▶ _Task instructions_: Your answer consists of the lines in the data that contain "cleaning". Copy each of them.

▶ _Data shown_:
########
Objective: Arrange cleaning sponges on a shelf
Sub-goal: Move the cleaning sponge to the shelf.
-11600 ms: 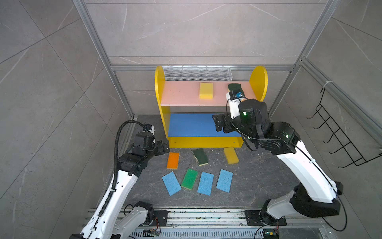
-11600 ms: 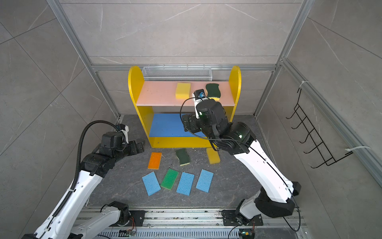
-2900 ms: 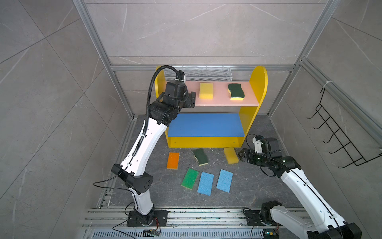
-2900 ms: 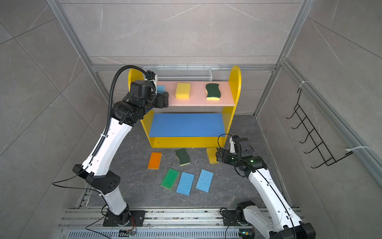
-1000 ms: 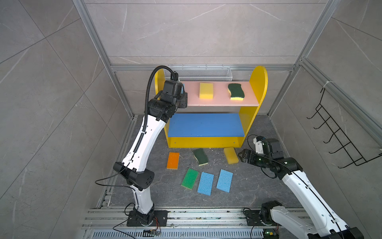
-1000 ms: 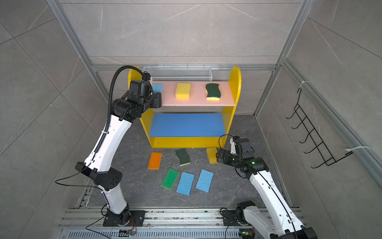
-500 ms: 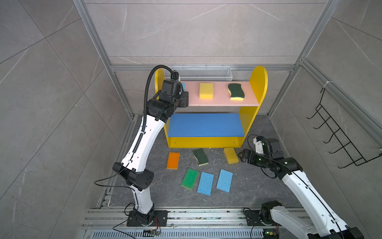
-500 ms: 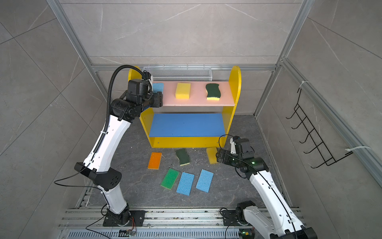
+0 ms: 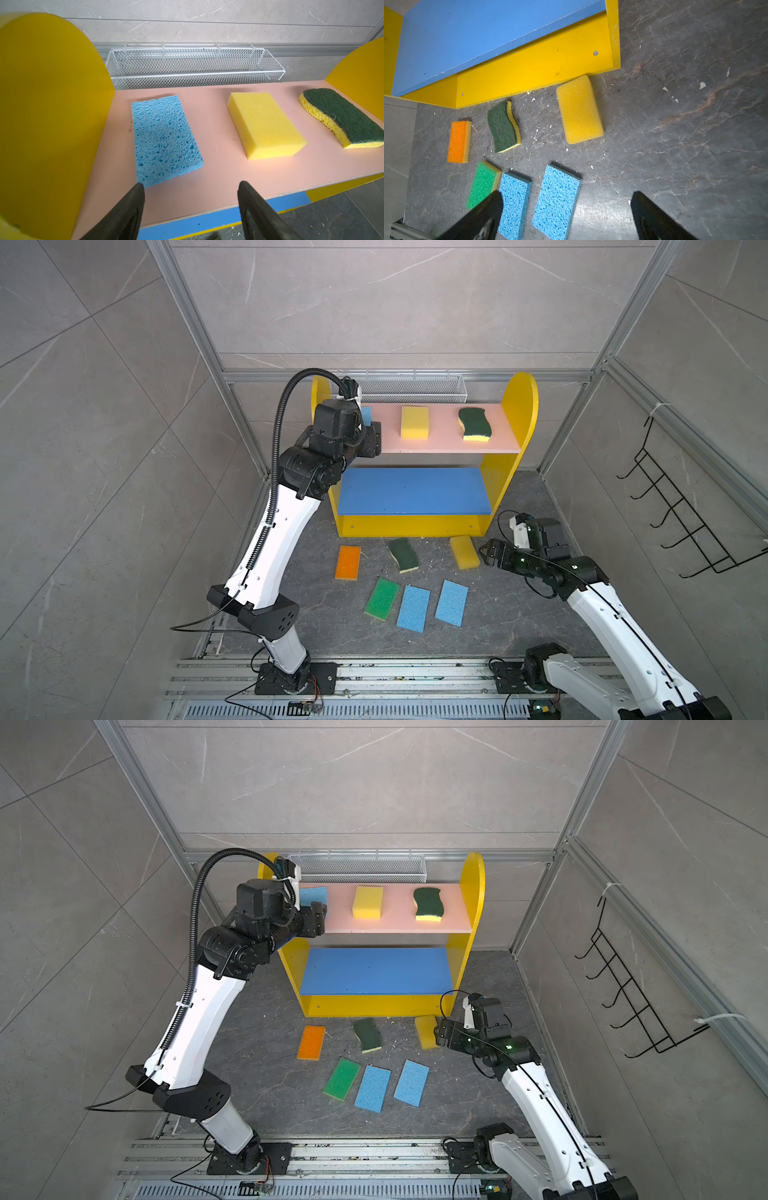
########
▶ _Output for this exercise_:
Objective: Arrange cleaning sponges on a shelf
Sub-goal: Move the cleaning sponge to the shelf.

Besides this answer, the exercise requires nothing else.